I have created a library called pjstadig/reducible-stream, which will create this wrapper object around a stream. There are several functions that will fuse an input stream, a decoding process, and resource management into an reducible object. Let's take a look at them:
  • decode-lines! will take an input stream and produce a reducible collection of the lines from that stream.
  • decode-edn! will take an input stream and produce a reducible collection of the objects read from that stream (using clojure.edn/read).
  • decode-clojure! will take an input stream and produce a reducible collection of the objects read from that stream (using clojure.core/read).
  • decode-transit! will take an input stream and produce a reducible collection of the objects read from that stream.
Finally, there is a decode! function that encapsulates the general abstraction, and can be used for some other kind of decoding process. Here is an example of the use of decode-lines!:

(into []
      (comp (filter (comp odd? count))
            (take-while (complement #(string/starts-with? % "1"))))
      (decode-lines! (io/input-stream (io/file "/etc/hosts"))))

This code will parse /etc/hosts into lines keeping only lines with an odd number of characters until it finds a line that starts with the number '1'. Whether the process consumes the entire file or not, the input stream will be closed.

Advantages:
  • This reducible object can be created and passed around to other bits of code until it is ready to be consumed.
  • When the object is consumed either partially or fully the related resources will be cleaned up.
  • Logic can be defined separately and in total (as a transducer), and can be applied to other sources like channels, collection, etc..
Disadvantages:
  • This object can only be consumed once. If you try to consume it again, you will get an exception because the stream is already closed.
  • If you treat this object like a sequence, it will fully consume the input stream and fully realize the decoded data in memory. In certain uses cases this may be an acceptable tradeoff for having the resources automatically managed for you.

Summary

Clojure affords you several different tools for deciding how to construct your logic and manage resources when you are processing collections. Laziness is one tool and it has advantages and disadvantages. It's main disadvantage is around managing resources.

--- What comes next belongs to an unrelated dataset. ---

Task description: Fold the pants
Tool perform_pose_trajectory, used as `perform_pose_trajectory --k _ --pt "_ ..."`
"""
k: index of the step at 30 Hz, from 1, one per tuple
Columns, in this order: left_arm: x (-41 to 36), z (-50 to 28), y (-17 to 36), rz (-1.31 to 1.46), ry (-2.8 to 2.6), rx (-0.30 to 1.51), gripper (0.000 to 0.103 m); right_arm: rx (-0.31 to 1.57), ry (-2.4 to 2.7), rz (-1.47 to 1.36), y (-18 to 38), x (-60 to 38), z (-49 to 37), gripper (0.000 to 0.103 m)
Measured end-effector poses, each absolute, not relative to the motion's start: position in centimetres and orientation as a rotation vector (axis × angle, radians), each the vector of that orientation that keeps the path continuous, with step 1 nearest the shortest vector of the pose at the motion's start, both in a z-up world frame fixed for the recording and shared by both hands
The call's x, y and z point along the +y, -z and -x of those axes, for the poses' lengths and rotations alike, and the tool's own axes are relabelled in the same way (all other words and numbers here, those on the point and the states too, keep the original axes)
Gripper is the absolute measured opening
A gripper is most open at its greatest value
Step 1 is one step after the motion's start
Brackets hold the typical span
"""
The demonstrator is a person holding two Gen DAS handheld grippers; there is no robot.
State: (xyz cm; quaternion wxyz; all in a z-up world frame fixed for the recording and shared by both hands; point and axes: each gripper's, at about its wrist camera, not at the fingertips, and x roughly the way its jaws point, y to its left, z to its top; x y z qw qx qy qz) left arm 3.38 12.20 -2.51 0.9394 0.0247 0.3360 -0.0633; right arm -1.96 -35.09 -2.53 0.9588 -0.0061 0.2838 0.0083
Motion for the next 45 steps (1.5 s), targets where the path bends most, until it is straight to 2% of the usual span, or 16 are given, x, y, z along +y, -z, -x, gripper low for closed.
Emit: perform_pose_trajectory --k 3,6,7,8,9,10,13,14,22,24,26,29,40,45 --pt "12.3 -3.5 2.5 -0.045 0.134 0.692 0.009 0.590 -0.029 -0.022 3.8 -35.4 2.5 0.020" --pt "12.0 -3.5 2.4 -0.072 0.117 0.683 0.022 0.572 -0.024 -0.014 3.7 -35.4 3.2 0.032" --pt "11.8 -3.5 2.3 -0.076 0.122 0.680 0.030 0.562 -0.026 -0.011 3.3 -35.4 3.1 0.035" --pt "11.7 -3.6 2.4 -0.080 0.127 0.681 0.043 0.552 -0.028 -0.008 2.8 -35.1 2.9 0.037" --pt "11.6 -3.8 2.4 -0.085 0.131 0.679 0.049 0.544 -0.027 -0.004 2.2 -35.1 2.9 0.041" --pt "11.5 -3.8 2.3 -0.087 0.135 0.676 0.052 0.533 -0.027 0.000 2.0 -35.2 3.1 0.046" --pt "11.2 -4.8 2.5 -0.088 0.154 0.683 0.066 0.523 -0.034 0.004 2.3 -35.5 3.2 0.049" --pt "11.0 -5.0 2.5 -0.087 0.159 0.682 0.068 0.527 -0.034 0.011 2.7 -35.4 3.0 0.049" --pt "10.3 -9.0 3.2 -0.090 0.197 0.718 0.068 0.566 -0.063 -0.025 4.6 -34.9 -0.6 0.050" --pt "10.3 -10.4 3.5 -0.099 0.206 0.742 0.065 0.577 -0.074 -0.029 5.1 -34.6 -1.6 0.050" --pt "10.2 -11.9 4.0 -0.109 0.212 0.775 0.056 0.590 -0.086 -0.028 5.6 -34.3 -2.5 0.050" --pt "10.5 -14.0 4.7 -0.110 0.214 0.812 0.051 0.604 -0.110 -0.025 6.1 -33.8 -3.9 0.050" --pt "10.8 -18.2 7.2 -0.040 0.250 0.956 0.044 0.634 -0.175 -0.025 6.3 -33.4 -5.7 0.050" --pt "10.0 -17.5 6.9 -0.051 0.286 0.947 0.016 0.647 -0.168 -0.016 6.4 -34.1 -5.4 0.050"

By making use of transducers and the reduction process in a smart way, we can produce an object that can manage its own resources while also allowing collection processing logic to be defined externally. The library pjstadig/reducible-stream provides a way to construct these reducible wrappers with decoding and resource management fused to a stream.

Acknowledgments


Special hat tip to hiredman. His treatise on reducers is well worth the read. Many moons ago it got me started thinking about these things, and I think with transducers on the scene, the idea of a collection managing its own resources during reduction is even more interesting.